[yt-dev] Pre-YTEP proposal: eliminate a global mesh for particles

Fri May 27 16:34:05 PDT 2016

On Friday, May 27, 2016, Matthew Turk <matthewturk at gmail.com> wrote:

> Hi all,
>
> As some of you know, Meagan Lang and I have been working on a new
> system for indexing particles quickly.  I'm writing an email today as
> a pre-YTEP phase of getting feedback before moving forward on a plan
> of action.
>
> As of yt 3.3 (dev), the way particles work is as follows:
>
>  * During ingest, build a global octree mesh.  (This is problem #0.)
> This requires loading a uint64 into memory for every single particle,
> sorting it, and then building an octree.  The octree construction is
> pretty fast; the sorting is one of the slower parts, and a uint64 for
> every particle is a pretty bad limiter.  (1024^3 => 8 gigs for the
> array, then sorting.)
>  * A `regions` object is stored on the index, which is of dimensions
> (min(N_data_files,256))^3.  This stores a bitmask of which files fall
> into each cell in that conceptual unigrid object.
>  * The `regions` object gets queried whenever an object is selected,
> and then it gets used to identify which data files should be loaded.

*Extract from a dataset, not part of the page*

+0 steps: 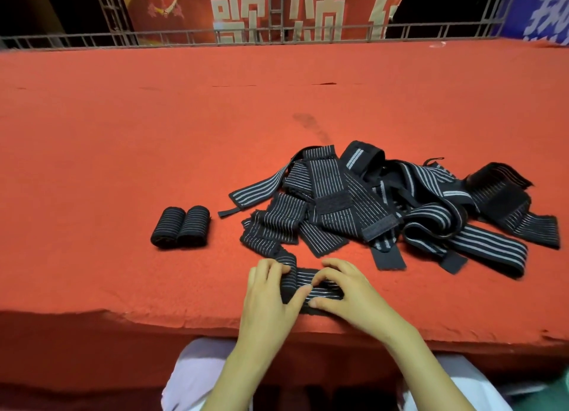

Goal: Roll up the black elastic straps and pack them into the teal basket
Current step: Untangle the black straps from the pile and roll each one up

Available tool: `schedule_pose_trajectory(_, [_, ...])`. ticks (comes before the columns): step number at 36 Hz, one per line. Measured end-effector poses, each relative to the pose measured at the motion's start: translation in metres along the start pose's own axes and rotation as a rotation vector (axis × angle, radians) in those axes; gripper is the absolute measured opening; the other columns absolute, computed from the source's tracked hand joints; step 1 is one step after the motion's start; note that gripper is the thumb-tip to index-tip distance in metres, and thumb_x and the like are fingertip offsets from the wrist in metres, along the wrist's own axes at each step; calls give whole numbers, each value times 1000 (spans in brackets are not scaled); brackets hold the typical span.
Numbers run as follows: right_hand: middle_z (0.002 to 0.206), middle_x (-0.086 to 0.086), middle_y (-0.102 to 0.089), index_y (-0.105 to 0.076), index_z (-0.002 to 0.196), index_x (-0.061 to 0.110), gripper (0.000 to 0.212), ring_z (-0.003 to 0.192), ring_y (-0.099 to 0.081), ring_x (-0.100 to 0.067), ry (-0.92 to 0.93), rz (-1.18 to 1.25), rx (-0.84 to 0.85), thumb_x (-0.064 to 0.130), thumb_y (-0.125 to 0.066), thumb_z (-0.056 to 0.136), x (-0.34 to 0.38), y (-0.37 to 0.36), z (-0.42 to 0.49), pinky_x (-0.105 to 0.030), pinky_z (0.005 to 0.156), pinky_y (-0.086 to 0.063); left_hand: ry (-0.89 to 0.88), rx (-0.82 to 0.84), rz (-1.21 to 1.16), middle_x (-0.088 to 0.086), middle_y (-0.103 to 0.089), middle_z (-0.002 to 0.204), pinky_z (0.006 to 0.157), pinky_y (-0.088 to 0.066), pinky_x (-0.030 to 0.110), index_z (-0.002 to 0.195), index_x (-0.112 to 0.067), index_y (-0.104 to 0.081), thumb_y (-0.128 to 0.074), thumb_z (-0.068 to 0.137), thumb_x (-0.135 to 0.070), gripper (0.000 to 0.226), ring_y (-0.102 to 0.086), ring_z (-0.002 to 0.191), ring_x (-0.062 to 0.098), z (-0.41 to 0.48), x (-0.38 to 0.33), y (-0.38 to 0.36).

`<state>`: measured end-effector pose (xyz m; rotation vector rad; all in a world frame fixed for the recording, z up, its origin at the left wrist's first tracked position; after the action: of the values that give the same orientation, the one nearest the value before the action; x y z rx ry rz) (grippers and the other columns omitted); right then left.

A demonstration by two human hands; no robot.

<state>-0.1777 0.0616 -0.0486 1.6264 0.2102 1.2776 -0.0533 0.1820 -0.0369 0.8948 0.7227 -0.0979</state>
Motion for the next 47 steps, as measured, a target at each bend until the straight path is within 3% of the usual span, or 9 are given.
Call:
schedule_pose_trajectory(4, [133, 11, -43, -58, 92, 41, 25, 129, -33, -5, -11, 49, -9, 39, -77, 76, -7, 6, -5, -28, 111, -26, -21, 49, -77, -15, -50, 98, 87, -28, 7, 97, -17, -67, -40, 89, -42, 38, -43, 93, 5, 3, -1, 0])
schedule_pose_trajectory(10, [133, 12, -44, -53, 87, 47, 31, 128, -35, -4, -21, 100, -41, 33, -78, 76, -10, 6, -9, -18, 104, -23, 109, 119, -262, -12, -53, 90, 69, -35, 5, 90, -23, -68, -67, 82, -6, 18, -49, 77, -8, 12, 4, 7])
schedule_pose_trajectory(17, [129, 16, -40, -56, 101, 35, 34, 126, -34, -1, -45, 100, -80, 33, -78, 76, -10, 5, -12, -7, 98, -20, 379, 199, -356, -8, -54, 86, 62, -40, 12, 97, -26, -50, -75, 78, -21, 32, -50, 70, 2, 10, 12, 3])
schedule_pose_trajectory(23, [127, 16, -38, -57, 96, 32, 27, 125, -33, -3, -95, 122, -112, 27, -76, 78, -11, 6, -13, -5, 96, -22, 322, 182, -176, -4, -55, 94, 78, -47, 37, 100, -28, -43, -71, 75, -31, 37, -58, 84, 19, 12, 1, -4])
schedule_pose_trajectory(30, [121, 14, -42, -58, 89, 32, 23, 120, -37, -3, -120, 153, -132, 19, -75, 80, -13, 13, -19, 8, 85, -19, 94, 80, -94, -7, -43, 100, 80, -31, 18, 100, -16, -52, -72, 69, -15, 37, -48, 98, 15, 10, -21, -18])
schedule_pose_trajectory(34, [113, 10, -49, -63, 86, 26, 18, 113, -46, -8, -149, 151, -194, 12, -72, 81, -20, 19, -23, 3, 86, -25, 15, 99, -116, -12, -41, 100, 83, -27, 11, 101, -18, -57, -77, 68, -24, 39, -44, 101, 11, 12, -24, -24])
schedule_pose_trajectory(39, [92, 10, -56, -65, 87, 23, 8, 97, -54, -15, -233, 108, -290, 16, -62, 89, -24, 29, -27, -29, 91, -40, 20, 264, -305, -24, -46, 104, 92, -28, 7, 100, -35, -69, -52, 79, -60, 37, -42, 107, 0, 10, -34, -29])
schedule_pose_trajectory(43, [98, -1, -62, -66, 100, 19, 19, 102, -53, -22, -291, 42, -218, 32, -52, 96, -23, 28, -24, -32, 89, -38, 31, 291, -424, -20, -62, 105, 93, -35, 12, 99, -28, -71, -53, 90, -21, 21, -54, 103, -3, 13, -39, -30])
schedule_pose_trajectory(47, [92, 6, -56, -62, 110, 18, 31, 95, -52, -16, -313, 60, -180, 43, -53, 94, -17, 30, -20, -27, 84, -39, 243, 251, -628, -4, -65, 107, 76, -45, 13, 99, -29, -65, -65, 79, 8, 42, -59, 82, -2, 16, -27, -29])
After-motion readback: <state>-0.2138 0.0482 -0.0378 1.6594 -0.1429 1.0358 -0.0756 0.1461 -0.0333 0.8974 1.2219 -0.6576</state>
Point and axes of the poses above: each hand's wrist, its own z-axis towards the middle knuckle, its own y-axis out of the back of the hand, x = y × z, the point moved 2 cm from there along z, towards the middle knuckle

>  * Whenever smoothing happens, 100% of the particles from the files
> (for the data object in question) are loaded into memory at once.
> These are queried, etc, through a "gather" method.  Each mesh point
> that is being evaluated finds its neighbors, then smoothes onto
> itself.  If you make a projection of the full data set, with a
> standard `ProjectionPlot`, all of these things happen.

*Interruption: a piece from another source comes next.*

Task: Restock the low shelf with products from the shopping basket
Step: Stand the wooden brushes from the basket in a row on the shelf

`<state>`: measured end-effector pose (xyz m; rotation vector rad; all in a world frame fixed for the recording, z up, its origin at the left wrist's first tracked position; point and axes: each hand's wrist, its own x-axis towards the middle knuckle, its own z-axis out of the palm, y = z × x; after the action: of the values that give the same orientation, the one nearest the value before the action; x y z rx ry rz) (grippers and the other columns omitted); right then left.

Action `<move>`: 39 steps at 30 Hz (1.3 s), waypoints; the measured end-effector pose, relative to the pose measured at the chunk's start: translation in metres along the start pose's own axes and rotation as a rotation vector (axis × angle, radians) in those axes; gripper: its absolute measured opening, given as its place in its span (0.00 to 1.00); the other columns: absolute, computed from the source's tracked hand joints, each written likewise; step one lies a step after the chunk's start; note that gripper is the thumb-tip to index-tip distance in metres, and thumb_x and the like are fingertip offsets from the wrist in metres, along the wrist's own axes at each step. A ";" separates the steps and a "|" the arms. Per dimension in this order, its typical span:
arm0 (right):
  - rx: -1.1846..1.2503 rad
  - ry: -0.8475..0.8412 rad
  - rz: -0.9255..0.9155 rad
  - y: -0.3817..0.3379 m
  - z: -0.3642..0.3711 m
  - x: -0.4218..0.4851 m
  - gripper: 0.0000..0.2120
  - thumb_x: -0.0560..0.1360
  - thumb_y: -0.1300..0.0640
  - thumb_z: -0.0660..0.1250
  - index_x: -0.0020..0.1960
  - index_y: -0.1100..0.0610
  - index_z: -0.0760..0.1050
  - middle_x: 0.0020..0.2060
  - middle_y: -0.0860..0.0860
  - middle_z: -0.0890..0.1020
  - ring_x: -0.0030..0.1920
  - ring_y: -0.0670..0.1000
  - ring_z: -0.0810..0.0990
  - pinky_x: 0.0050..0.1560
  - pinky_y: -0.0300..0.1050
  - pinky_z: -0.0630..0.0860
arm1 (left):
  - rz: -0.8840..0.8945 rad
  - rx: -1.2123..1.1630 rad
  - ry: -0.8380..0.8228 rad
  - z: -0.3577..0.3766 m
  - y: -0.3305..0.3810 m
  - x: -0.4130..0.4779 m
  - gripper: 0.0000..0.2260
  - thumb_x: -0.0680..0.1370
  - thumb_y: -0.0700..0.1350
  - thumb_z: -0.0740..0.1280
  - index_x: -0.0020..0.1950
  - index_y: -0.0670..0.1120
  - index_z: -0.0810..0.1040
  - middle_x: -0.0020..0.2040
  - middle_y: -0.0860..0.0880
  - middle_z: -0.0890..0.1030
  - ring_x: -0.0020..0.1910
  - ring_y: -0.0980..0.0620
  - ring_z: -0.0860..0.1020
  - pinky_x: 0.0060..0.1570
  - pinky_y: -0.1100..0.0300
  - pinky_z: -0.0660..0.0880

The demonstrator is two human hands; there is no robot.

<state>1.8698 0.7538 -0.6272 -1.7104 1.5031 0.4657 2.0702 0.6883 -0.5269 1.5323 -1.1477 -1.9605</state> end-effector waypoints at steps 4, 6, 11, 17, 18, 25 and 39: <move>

>  * Parallelism does not help SPH datasets for any smoothing operation
> or any `spatial` chunk operation.  Parallelism does not help the
> indexing operation.
>
> This is problematic in a number of ways; the biggest, most obvious way
> is that every time the dataset is loaded, a mesh octree is made, this
> takes up a ton of RAM, and it only gets used for smoothing deposition
> operations.  And, it's slow.
>
> And one thing I want to make very clear at this point: using it in
> this way is not ideal.  This mesh octree is supposed to provide an
> estimate of the density in a given location; then we smooth onto that.

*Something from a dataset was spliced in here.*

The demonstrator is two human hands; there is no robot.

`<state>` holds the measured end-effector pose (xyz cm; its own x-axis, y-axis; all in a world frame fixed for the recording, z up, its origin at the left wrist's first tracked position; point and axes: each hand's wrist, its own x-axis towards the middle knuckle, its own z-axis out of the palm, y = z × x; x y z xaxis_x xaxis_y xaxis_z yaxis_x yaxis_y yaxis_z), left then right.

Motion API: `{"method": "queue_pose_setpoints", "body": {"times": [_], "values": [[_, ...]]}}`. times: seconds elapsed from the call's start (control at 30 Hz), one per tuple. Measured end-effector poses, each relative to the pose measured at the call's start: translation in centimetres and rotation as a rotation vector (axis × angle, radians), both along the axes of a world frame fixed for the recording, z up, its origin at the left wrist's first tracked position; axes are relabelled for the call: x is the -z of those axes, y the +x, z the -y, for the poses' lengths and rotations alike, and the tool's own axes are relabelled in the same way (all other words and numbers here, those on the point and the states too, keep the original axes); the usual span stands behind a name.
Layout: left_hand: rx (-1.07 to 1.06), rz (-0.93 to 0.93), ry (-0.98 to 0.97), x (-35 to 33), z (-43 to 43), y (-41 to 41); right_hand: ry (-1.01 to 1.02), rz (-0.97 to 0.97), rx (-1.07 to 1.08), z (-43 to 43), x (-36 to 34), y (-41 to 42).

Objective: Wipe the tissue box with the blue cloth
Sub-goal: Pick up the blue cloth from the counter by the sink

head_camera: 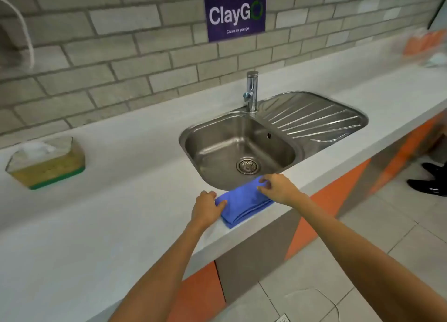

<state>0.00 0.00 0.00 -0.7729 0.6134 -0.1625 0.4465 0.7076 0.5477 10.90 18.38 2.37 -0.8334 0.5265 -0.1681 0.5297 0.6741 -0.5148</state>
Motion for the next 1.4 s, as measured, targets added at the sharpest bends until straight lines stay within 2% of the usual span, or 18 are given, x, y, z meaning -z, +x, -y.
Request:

> This preserves the "project once, reuse many" idea that we've had in
> yt in the past.  (For that particular purpose, it's fine.)  But, since
> we use an MX Octree, which by its nature is not balanced by particle
> count, we end up with empty zones.  Furthermore, during smoothing
> operations, we can run into cases where we under-find particles.
> (This can result in bad results for smoothing; one solution I'm
> exploring for this is using a balanced tree like a kD-tree, which is
> the obvious solution that I'm embarrassed I haven't explored before.)
> We aren't being as true to the data as we should be when we do this.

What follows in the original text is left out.